Andrew Mack, a professor at the University of British Columbia who directed the three-year study, said the end of the Cold War ended U.S. and Russian funding for proxy wars and allowed the United Nations to focus on conflict prevention.
"With the Security Council no longer paralyzed by Cold War politics, the UN spearheaded a veritable explosion of conflict prevention, peacemaking and post-conflict peace-building activities in the early 1990s," said the study, entitled the Human Security Report 2005.
In 1950, the worst year, the average war killed 37,000 people directly, Mack said. "By 2002, it was 600 – an extraordinary change."
The report said that the deadliest conflicts – those with more than 1,000 battle deaths – have plummeted by 80 per cent.

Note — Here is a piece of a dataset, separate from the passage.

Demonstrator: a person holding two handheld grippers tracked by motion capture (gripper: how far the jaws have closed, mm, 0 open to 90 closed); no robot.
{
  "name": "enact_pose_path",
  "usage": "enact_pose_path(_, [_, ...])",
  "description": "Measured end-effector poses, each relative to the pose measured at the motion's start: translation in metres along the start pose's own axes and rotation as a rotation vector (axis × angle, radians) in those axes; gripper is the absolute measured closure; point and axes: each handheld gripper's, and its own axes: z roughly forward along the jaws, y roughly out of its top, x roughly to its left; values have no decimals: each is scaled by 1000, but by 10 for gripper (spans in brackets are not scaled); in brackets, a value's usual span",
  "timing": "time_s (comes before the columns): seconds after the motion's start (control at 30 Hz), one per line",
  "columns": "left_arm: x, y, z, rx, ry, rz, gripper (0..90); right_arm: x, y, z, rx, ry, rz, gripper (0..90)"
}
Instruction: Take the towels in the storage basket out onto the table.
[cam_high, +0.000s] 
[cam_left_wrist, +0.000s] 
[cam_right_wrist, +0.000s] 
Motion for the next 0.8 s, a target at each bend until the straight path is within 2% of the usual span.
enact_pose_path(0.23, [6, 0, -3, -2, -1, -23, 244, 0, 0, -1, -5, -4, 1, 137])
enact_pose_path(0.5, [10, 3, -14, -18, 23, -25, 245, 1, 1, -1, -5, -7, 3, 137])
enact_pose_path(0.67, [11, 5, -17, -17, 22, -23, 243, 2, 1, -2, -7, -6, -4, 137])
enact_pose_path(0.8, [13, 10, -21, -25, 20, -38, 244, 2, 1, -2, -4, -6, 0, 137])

Mass killings due to religion, ethnicity or political beliefs also dropped by 80 per cent between 1988 and 2001.
This was despite the hundreds of thousands of Kurds killed or expelled from northern Iraq in 1988 during Saddam Hussein's reign and the genocides in Rwanda in 1994 and in the Bosnian town of Srebrenica in 1995.
"Today most wars are fought in poor countries with armies that lack heavy conventional weapons – or superpower patrons," the report said.
High tech wars, such as the first Iraq war, Kosovo and Afghanistan, have led to quick victories with few deaths.
"The current conflict in Iraq is the exception. While the conventional war that began in 2003 was over quickly and with relatively few casualties, tens of thousands have been killed in the subsequent – and ongoing – urban insurgency," the report said.
The report warned that 60 wars are still being fought around the world, singling out Iraq and Sudan's western Darfur region.
The report also said international terrorism is getting worse but that it has killed fewer than 1,000 people a year on average over the past 30 years. In comparison, tens of thousands were killed annually in armed conflicts during that time.